Technical Performance: The project provides annual summaries of operational performance and any issues encountered and annual quantities stored are also recorded by Enhance Energy and Alberta Carbon Registries.48,49 Reporting from 2021 to 2022 shows that both CO2 sources have sent slightly less than the maximum capacity each year, averaging a combined 1.15 million tonnes annually. However, this is due to the production processes at both sites experiencing more time offline, and therefore producing less CO2 for capture. Over the first two full years of operation, the CO2 capture equipment at the refinery has been available 97% of the time, while the CO2 dehydration and compressor used at the fertiliser plant recorded over 99% availability. As of May 2024, Enhance Energy report having stored 5.1 Mt of CO2 emissions since the start of the operations.50
Key takeaways: The CO2 capture technologies at the fertiliser plant and refinery are already widely used in their respective industries. The Alberta Carbon Trunkline primarily demonstrates that it is technically and commercially viable to build large-scale, shared pipelines for CO2. The enhanced oil recovery operation is subject to an additional monitoring, measurement and verification programme to ensure that all the CO2 is permanently stored.
Bioethanol
Bioethanol is typically made by fermenting types of biomass containing sugars or starch, such as cereal grains or sugar cane. The resulting ethanol can be used as an alternative to fossil-based transport fuels. Global bioethanol production is dominated by the U.S. (largely from corn) and Brazil (largely from sugarcane). The gas produced by bioethanol fermentation consists entirely of CO2 and water, so ‘carbon capture’ at these sites requires only the addition of a water removal (dehydration) step and CO2 compression. These processes are well-established technologies, but still represent an investment for the plant. There are also separate emissions associated with providing heat and power to the process and related production lines – often provided by fossil fuels. Given there are no ‘carbon tax’ penalties or restrictions on emitting non-fossil, biological CO2, there has rarely been an incentive to avoid these emissions. However, direct incentives for CCS projects and low-carbon fuel production, are beginning to drive projects in this industry in the U.S., as well as growing interest in storing biological CO2 as a form of ‘carbon dioxide removal’.

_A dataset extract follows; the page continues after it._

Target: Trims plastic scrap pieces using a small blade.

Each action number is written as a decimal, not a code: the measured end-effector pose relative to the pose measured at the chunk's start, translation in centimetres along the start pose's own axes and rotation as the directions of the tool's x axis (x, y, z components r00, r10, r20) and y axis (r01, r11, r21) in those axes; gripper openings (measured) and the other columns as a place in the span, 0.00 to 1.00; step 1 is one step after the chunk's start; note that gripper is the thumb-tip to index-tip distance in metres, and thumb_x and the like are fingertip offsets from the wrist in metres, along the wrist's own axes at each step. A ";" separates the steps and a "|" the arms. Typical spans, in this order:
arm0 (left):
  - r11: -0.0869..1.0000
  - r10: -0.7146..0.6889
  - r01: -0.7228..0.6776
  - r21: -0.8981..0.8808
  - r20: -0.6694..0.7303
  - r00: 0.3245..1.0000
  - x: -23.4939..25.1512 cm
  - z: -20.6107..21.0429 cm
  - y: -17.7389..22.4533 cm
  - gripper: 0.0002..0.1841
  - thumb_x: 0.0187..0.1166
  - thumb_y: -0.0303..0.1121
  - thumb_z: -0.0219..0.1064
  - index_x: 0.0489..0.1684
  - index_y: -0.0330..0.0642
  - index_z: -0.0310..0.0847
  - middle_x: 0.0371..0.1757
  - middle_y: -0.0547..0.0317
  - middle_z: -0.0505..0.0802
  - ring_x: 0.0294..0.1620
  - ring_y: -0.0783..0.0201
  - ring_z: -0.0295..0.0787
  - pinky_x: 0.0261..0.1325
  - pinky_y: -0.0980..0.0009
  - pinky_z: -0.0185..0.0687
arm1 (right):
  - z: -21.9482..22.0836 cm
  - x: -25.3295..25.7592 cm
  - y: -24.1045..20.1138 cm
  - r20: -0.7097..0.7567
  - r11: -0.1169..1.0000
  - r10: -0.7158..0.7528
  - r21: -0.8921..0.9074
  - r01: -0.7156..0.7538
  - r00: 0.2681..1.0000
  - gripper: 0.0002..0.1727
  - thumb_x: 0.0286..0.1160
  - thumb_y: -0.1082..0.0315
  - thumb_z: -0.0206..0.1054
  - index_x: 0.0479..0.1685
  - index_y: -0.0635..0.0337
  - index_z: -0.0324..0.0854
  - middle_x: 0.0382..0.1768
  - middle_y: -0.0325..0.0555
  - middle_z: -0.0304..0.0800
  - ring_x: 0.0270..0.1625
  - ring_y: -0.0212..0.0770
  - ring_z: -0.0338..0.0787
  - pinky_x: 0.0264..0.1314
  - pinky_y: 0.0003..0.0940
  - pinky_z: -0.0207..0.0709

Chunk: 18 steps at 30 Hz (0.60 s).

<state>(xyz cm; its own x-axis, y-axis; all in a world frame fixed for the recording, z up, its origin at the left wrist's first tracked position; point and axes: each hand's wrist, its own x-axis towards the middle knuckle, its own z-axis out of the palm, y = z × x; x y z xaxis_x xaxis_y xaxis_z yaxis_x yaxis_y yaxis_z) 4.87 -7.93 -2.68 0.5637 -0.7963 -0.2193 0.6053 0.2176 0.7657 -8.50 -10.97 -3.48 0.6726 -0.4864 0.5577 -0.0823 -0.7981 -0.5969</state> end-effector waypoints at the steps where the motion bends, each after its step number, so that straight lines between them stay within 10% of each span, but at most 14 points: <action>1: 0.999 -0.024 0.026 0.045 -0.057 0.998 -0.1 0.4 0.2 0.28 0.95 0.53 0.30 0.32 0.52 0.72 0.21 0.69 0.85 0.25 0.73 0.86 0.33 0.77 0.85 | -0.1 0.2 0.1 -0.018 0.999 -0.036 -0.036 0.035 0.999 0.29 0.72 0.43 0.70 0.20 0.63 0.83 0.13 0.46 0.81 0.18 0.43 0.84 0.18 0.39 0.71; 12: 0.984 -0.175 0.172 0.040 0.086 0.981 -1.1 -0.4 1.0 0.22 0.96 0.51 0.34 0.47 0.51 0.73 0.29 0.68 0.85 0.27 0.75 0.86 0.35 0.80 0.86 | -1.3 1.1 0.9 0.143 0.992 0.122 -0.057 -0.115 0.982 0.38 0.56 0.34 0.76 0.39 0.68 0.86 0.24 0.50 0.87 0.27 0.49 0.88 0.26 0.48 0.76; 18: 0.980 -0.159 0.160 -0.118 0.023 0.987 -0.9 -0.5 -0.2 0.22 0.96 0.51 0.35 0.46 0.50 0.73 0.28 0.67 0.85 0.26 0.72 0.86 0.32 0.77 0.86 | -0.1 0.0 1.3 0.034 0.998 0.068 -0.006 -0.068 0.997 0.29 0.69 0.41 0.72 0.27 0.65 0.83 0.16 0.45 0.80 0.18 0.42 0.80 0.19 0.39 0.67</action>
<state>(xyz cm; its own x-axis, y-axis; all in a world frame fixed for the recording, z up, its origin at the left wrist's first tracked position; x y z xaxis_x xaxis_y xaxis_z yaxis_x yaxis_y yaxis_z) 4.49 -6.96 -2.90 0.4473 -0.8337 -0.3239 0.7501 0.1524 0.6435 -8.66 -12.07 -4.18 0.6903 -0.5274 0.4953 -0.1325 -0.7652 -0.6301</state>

Illinois Industrial Carbon Capture and Storage Project
Description: Commissioned in 2017, the Illinois Industrial CCS project is designed to capture up to 1 million tonnes annually from bioethanol production at Archer Daniels Midland’s (ADM) Decatur plant. The project followed on from the smaller Illinois Basin Decatur Project, that captured 1000 tonnes of CO2 per day from the same site, and ultimately stored one million tonnes of CO2 over three years (2011-2014). The larger capture project was designed to add an additional capacity of 2000 tonnes per day from one set of ethanol fermenters. The Decatur site is a very large agricultural industry site, with several other emission sources including on-site fossil fuel power generation.
CO2 capture: Bioethanol fermentation at the plant produces a high purity CO2 stream that contains less than 3% water. The CO2 is dehydrated using a commercial tri-ethylene glycol absorption process and compressed to around 100 bar.

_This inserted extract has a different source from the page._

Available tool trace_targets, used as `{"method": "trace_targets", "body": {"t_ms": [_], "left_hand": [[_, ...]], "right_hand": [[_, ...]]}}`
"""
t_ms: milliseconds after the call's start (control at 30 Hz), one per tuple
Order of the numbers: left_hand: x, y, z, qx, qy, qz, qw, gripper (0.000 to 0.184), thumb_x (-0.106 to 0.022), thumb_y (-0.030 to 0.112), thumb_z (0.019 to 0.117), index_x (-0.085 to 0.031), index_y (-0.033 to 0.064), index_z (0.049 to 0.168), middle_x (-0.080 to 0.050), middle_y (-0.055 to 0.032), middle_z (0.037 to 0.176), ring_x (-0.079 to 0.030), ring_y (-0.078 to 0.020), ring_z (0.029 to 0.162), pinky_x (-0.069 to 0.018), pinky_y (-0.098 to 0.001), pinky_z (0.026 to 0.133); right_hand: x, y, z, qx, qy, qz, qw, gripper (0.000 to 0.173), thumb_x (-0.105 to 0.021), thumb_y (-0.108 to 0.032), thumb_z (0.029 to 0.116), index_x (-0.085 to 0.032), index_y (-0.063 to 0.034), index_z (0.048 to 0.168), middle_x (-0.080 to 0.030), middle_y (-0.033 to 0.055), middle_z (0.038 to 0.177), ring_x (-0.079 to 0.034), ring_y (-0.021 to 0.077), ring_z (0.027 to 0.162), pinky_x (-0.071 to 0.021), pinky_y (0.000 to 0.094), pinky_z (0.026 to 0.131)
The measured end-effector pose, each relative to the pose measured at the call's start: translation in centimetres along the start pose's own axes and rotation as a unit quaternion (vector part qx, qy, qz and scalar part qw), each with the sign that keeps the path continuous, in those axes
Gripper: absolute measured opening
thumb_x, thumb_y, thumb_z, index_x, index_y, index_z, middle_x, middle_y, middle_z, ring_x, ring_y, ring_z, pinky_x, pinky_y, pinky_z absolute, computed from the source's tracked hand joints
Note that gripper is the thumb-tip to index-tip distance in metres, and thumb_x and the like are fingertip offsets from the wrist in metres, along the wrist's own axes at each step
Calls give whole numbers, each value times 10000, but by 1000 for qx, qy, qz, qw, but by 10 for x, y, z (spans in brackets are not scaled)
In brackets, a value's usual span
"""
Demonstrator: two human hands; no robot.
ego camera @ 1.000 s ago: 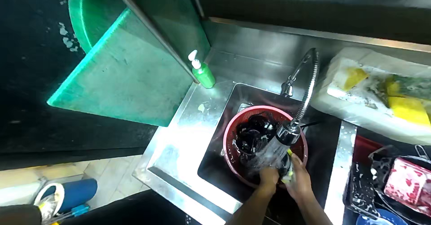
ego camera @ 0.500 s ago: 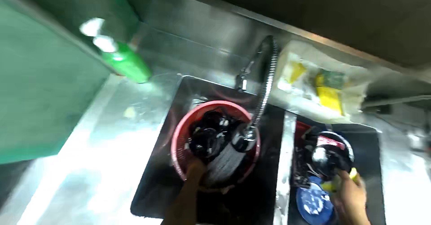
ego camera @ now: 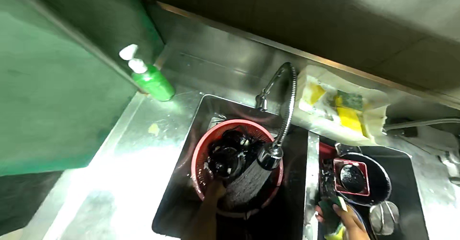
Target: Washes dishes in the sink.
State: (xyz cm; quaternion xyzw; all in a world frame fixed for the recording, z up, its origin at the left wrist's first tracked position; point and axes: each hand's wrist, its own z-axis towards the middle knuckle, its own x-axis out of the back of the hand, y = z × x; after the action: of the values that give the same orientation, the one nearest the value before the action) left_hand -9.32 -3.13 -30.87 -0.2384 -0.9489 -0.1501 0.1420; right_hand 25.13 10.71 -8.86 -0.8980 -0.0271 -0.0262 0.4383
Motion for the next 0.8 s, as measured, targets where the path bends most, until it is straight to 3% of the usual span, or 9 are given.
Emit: {"method": "trace_targets", "body": {"t_ms": [133,200,267,367,433,500,600,700,800], "left_hand": [[33,-8,-29,18,4,-13,1000,566,-664,300,947,-557,-33,1391,-563,-272,1406,-541,-414,1321,-434,-602,1088],[52,-15,-59,27,79,-55,995,708,-728,314,877,-488,-1,1464,-581,-252,1393,-567,-403,1295,-450,-613,1077],[68,-21,-93,16,152,-155,976,737,-753,303,869,-448,71,1498,-633,-209,1326,-630,-359,1214,-503,-578,1028],[71,-15,-135,-17,167,-455,875,523,-638,209,971,-523,119,1473,-635,-183,1290,-652,-309,1047,-564,-492,812],[62,15,-152,-6,122,-626,770,456,-532,338,1044,-513,150,1459,-633,-174,1307,-656,-348,1081,-573,-547,815],[48,56,-158,-22,91,-700,708,481,-495,440,1059,-521,148,1441,-641,-192,1291,-670,-392,1071,-583,-603,800],[25,95,-158,-76,58,-666,740,624,-370,612,1059,-527,161,1461,-656,-153,1312,-673,-343,1123,-587,-590,846],[20,103,-155,-105,94,-609,780,782,-223,711,1030,-476,157,1522,-541,-122,1497,-542,-284,1351,-500,-592,1038],[32,93,-164,-136,115,-595,783,750,-242,650,1058,-410,130,1571,-428,-115,1602,-419,-241,1465,-377,-542,1179]], "right_hand": [[-27,12,-7,8,-26,-47,999,360,-438,-84,1046,-450,17,1392,-698,216,1127,-739,333,896,-647,487,730],[-40,15,-8,35,-29,-65,997,385,-478,-89,1036,-449,14,1406,-692,208,1126,-738,322,882,-650,475,721],[-54,16,-11,81,-26,-100,991,517,-530,-139,1026,-348,-5,1491,-667,179,1168,-743,271,889,-660,439,739],[-92,15,-11,110,-27,-138,984,545,-571,-268,1008,-370,-24,1453,-660,129,1128,-717,187,877,-638,389,735],[-129,15,-6,126,-72,-170,975,494,-588,-293,1005,-448,-6,1382,-677,142,1095,-724,213,853,-643,407,707],[-167,14,0,177,-123,-234,948,487,-644,-286,950,-525,25,1306,-623,196,1185,-686,267,985,-616,436,818],[-201,10,-3,189,-204,-370,886,552,-666,-347,942,-569,-14,1371,-516,251,1421,-548,345,1297,-490,477,1083],[-203,9,-9,140,-285,-416,852,493,-596,-349,1014,-567,-46,1402,-579,202,1403,-586,286,1286,-477,457,1109],[-180,1,-8,87,-441,-417,790,424,-533,-356,1062,-609,-95,1388,-663,124,1317,-628,216,1227,-491,453,1087]]}}
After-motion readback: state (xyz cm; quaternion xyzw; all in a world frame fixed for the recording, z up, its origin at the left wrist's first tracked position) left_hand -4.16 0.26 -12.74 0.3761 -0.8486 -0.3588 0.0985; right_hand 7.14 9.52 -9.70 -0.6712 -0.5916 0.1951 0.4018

CO2 storage: The CO2 is transported by pipeline for 1 mile and injected into the Mt Simon Sandstone formation, around 1.9 km below the surface.
Cost and financing: The project cost $207 million and was supported by a DOE grant of $141 million.

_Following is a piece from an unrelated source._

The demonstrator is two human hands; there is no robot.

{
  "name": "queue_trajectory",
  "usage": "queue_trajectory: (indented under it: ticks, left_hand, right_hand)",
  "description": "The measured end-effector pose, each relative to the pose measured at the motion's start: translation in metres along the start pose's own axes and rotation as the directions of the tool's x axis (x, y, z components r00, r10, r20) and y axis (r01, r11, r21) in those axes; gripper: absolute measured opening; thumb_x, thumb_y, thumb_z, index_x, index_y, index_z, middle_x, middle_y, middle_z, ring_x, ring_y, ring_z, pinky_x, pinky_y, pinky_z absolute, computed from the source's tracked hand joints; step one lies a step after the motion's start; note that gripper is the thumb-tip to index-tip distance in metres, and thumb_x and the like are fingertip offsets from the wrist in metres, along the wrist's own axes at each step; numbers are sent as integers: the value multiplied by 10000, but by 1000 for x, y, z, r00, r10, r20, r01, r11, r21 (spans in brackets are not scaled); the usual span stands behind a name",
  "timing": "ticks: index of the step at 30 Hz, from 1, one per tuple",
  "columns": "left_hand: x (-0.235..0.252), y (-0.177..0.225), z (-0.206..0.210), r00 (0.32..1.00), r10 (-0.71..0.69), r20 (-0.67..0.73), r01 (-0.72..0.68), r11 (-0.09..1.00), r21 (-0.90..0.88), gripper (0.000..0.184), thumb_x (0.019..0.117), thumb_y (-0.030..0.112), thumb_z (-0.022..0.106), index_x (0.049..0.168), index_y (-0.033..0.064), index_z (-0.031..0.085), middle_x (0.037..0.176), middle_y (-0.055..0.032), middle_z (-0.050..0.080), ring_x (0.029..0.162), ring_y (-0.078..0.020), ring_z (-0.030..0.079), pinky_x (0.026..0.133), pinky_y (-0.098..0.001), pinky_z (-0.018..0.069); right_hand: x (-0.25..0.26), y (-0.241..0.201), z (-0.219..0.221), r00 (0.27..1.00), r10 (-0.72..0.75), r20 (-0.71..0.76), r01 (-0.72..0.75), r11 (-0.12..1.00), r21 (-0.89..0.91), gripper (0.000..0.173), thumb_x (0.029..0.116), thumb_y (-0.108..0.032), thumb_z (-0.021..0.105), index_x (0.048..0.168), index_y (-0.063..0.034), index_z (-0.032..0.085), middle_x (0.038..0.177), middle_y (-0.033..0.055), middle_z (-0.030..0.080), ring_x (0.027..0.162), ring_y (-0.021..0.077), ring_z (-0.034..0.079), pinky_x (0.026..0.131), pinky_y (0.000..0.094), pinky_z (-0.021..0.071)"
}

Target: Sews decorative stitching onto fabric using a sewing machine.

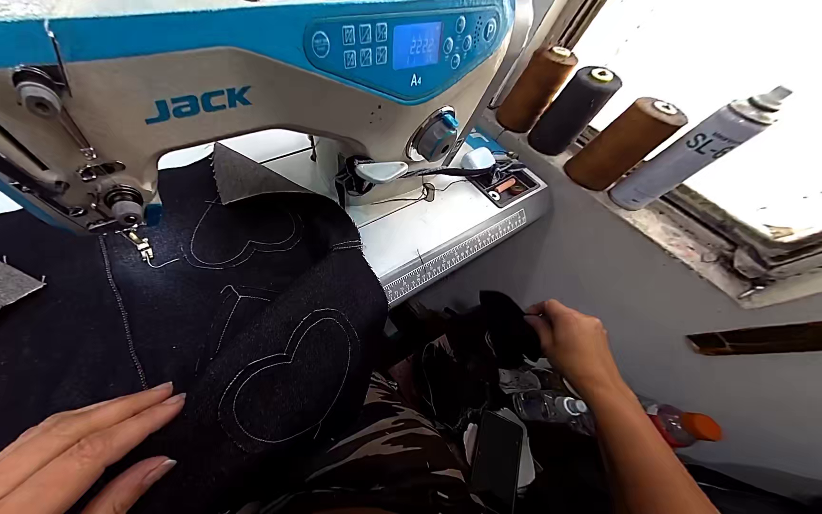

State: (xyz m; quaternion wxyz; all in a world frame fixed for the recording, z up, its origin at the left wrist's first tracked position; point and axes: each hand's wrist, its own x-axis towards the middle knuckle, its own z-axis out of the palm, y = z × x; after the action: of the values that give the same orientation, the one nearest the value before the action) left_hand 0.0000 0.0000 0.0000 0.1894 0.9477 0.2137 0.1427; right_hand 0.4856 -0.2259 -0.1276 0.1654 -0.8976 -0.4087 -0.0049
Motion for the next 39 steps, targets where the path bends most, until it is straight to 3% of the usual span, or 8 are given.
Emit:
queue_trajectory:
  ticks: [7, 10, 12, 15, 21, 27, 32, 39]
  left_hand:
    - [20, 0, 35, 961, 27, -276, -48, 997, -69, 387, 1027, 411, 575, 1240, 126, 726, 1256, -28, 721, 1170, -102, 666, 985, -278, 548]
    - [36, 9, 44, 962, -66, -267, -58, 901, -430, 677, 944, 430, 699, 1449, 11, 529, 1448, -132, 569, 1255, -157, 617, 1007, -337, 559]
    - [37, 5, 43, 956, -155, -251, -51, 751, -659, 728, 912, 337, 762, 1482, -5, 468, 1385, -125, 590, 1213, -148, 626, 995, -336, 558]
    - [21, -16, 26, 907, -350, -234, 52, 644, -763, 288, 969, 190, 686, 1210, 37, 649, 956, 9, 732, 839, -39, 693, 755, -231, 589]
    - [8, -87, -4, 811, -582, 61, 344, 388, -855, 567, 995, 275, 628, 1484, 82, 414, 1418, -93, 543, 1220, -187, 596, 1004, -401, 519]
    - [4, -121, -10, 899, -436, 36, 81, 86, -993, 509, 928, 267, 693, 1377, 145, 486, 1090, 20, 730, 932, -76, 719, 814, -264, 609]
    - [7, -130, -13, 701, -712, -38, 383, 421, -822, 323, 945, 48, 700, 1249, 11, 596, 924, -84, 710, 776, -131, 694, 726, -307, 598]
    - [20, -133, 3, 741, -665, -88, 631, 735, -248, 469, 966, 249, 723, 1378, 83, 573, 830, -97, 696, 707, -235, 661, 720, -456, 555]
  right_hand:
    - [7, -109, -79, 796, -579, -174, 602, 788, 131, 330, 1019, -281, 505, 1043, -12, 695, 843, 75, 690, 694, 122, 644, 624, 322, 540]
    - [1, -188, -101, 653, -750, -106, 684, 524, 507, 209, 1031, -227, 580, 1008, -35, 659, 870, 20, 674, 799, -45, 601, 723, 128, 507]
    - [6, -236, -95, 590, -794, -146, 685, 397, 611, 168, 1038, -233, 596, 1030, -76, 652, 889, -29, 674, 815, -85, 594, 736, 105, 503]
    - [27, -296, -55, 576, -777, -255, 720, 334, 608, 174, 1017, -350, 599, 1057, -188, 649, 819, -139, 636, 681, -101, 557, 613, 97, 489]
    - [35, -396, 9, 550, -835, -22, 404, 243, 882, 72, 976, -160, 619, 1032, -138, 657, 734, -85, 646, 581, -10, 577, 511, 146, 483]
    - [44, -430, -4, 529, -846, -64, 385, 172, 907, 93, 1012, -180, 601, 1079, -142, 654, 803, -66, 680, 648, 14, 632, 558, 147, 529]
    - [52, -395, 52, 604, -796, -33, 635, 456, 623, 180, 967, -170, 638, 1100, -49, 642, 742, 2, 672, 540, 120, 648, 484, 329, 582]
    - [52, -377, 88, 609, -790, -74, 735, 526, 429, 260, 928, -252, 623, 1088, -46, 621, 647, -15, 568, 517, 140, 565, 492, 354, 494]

Motivation: The project was a public-private partnership between Archer Daniels Midland and the U.S. DOE, supported by funding from the American Recovery and Reinvestment Act (ARRA). It aimed to advance CO2 storage research while also receiving a tax credit for CO2 storage known as ‘45Q’. Introduced in 2008, the credit originally awarded $22 per ton of CO2 stored in a saline aquifer (it was increased in 2018, and then again in 2022).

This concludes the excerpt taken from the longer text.